§ **Information provided**:
========================================================================

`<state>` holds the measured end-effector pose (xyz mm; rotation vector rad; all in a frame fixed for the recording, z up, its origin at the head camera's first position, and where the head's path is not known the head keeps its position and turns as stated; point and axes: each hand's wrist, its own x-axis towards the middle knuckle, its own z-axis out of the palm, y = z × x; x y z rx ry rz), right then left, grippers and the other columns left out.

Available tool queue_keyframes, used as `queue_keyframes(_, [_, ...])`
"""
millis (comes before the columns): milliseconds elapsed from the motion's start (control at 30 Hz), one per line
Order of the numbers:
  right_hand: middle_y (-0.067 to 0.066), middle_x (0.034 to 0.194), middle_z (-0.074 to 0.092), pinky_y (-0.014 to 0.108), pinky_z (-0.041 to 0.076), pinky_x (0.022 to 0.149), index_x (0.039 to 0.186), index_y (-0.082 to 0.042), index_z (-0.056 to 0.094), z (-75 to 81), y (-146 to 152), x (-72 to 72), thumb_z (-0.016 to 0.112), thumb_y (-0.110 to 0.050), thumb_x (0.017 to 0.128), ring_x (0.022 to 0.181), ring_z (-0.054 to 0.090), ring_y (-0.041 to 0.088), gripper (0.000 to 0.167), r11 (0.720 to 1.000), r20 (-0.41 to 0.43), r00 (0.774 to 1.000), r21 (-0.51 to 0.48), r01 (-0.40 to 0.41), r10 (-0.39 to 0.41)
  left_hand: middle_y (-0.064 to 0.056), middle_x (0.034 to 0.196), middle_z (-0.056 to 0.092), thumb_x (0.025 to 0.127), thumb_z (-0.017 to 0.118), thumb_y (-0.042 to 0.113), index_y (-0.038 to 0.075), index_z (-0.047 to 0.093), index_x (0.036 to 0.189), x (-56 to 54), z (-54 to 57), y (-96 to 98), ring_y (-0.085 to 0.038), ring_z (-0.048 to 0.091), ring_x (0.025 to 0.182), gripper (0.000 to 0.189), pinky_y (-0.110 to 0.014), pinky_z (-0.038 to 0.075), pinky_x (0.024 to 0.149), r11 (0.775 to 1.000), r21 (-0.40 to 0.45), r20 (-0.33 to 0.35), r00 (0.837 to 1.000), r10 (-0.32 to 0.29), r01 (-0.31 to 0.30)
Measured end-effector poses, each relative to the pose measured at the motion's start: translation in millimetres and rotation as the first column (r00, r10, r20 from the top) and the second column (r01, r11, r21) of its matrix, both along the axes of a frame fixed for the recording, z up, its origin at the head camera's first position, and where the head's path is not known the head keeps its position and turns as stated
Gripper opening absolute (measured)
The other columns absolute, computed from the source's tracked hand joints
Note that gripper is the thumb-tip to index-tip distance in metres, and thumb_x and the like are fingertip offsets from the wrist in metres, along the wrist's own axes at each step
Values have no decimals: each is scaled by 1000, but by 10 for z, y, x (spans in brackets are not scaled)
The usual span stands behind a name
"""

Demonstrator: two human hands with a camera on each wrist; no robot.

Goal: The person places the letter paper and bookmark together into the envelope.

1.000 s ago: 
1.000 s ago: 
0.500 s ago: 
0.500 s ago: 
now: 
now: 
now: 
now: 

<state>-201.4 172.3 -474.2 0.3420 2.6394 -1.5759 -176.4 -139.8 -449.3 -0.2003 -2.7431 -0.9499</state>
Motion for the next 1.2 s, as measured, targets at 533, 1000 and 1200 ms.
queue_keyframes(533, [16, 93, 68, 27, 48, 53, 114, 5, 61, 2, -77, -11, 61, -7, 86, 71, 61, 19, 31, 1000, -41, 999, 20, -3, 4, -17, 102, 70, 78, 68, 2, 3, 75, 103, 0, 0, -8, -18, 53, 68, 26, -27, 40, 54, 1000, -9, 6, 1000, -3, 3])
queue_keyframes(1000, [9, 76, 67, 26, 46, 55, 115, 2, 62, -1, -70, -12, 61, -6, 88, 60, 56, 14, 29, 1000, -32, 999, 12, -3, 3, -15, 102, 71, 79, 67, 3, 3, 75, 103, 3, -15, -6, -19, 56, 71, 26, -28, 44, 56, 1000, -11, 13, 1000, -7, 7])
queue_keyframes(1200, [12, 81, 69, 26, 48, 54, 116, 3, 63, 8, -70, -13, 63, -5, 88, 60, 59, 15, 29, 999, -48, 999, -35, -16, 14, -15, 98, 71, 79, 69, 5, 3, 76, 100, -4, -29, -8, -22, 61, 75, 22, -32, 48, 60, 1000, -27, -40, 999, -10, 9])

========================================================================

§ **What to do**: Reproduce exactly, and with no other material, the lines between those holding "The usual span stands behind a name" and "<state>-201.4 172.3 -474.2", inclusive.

§ **Problem solution**:
The usual span stands behind a name
"""

Demonstrator: two human hands with a camera on each wrist; no robot.

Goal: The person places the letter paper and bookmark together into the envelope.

1.000 s ago: 
1.000 s ago: 
0.500 s ago: 
0.500 s ago: 
now: 
now: 
now: 
now: 

<state>-201.4 172.3 -474.2 0.3420 2.6394 -1.5759 -176.4 -139.8 -449.3 -0.2003 -2.7431 -0.9499</state>

The answer, as written, is complete.